Assignment: Reproduce the records exactly, beginning with their first line and ending with the line that contains "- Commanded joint", and output nothing more.

[Stored dataset items]
== == ==

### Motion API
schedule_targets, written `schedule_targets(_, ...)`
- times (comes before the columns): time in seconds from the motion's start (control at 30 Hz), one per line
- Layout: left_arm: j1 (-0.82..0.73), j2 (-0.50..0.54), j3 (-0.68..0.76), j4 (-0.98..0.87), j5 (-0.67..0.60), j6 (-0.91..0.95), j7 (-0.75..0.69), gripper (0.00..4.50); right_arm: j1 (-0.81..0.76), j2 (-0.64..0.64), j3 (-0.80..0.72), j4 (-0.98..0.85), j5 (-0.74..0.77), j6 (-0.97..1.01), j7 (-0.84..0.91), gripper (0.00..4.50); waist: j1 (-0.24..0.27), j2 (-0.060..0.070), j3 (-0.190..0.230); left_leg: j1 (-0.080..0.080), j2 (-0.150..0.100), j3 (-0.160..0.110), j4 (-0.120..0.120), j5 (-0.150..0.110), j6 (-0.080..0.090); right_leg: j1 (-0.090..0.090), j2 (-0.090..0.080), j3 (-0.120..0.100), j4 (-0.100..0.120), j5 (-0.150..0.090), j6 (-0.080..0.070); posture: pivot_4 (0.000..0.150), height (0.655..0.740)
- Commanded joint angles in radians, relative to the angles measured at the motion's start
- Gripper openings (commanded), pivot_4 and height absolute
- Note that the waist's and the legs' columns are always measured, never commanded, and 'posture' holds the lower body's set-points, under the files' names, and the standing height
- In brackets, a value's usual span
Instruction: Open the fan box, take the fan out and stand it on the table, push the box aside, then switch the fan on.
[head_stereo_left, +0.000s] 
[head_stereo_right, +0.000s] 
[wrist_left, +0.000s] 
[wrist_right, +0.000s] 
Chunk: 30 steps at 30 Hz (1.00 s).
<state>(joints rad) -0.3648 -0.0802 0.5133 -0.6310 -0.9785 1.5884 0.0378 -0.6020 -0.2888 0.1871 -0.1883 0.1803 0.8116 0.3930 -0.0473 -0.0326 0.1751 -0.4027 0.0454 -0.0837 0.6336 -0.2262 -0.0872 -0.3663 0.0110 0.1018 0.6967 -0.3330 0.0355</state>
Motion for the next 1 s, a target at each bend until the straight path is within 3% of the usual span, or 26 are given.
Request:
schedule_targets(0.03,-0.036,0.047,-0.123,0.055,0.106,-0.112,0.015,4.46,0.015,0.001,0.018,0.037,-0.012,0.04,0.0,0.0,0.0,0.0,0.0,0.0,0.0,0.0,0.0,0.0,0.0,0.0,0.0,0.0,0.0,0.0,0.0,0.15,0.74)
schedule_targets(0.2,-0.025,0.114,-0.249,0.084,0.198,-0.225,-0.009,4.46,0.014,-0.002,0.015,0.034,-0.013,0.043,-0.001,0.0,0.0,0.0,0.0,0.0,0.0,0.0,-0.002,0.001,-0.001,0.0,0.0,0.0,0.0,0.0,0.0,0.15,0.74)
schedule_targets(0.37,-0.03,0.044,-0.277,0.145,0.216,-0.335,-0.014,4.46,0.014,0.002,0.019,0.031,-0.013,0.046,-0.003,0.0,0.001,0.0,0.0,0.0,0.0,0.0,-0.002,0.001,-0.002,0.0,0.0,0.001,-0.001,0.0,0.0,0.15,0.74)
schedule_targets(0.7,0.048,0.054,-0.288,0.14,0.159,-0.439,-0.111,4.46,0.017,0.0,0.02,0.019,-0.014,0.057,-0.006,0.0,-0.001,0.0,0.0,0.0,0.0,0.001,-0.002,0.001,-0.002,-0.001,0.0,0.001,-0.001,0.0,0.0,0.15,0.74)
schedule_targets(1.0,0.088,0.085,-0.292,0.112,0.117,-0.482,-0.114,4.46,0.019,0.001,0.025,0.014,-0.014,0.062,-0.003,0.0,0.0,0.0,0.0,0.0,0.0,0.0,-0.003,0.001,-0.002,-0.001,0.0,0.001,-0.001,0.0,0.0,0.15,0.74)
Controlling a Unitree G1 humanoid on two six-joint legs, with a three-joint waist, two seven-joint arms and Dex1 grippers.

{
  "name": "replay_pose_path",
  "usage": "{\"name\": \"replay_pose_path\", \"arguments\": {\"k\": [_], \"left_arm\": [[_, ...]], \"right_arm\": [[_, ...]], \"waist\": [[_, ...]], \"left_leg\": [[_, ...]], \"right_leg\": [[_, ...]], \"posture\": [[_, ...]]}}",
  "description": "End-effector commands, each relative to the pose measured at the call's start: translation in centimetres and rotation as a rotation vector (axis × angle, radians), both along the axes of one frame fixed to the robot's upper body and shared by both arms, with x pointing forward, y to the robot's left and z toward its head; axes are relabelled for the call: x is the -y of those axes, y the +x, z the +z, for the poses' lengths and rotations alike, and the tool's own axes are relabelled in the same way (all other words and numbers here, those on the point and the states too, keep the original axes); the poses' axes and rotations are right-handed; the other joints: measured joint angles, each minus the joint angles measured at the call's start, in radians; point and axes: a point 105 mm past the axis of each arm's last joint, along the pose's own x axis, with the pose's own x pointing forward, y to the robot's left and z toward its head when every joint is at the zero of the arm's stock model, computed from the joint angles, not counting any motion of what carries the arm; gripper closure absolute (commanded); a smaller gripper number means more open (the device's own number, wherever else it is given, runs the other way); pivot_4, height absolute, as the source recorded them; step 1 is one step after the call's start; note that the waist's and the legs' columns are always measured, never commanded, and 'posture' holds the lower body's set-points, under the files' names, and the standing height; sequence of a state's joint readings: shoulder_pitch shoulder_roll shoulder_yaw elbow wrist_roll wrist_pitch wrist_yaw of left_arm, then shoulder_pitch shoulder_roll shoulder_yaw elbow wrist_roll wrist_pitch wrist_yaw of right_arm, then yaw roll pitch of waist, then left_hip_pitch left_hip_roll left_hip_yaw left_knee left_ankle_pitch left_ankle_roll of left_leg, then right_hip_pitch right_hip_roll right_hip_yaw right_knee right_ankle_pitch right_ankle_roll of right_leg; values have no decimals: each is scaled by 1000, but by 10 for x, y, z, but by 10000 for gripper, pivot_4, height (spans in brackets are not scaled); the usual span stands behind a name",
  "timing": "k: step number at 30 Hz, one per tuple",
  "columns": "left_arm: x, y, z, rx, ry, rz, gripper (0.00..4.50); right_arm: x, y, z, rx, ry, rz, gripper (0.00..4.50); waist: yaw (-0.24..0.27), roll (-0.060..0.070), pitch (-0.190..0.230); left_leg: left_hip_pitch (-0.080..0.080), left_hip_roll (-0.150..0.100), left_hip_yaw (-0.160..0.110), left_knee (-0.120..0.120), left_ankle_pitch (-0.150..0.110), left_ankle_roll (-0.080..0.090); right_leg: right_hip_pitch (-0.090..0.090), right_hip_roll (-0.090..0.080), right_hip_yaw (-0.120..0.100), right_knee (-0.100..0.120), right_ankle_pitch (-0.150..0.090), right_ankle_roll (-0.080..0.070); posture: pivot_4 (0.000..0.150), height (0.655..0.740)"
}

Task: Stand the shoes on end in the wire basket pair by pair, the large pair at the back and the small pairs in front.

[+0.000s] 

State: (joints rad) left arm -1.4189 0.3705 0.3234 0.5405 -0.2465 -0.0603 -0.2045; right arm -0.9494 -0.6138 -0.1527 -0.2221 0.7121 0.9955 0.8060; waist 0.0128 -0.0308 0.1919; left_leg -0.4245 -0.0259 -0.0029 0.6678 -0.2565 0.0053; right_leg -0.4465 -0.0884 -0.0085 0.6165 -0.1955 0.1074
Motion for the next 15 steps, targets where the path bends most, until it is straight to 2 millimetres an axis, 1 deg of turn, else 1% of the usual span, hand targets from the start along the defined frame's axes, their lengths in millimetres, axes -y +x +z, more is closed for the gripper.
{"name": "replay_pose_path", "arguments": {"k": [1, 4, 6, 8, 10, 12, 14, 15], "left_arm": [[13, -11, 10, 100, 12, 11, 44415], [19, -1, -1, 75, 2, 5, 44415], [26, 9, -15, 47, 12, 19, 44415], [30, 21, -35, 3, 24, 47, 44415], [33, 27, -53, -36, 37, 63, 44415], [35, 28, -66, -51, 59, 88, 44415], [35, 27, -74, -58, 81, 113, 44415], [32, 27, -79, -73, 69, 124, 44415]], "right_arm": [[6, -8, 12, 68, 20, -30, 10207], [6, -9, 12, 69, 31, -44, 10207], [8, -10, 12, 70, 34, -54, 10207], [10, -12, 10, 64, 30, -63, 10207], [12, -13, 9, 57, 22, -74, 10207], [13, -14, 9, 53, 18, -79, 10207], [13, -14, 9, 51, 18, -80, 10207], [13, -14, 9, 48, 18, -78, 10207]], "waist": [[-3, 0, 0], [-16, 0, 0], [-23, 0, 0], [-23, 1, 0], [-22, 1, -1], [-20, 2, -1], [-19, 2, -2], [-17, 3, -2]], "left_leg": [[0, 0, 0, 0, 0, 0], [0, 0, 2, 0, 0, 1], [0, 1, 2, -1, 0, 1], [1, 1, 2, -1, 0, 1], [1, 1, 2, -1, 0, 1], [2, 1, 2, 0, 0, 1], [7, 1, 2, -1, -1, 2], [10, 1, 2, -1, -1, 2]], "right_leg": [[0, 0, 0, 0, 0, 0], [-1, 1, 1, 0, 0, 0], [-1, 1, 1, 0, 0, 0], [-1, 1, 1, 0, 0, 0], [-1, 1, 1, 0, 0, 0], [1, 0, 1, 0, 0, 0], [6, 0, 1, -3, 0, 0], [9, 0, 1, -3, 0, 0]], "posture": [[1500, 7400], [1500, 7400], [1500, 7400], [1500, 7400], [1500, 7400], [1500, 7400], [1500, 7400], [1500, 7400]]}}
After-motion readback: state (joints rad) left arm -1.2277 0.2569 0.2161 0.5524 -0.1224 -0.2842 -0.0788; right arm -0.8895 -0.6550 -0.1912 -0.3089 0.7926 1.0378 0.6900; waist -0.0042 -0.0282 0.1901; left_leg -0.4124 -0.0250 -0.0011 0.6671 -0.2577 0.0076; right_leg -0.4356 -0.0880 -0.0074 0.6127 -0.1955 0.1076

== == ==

Response area:
### Motion API
schedule_targets, written `schedule_targets(_, ...)`
- times (comes before the columns): time in seconds from the motion's start (control at 30 Hz), one per line
- Layout: left_arm: j1 (-0.82..0.73), j2 (-0.50..0.54), j3 (-0.68..0.76), j4 (-0.98..0.87), j5 (-0.67..0.60), j6 (-0.91..0.95), j7 (-0.75..0.69), gripper (0.00..4.50); right_arm: j1 (-0.81..0.76), j2 (-0.64..0.64), j3 (-0.80..0.72), j4 (-0.98..0.85), j5 (-0.74..0.77), j6 (-0.97..1.01), j7 (-0.84..0.91), gripper (0.00..4.50); waist: j1 (-0.24..0.27), j2 (-0.060..0.070), j3 (-0.190..0.230); left_leg: j1 (-0.080..0.080), j2 (-0.150..0.100), j3 (-0.160..0.110), j4 (-0.120..0.120), j5 (-0.150..0.110), j6 (-0.080..0.090); right_leg: j1 (-0.090..0.090), j2 (-0.090..0.080), j3 (-0.120..0.100), j4 (-0.100..0.120), j5 (-0.150..0.090), j6 (-0.080..0.070); posture: pivot_4 (0.000..0.150), height (0.655..0.740)
- Commanded joint angles in radians, relative to the angles measured at the motion's start

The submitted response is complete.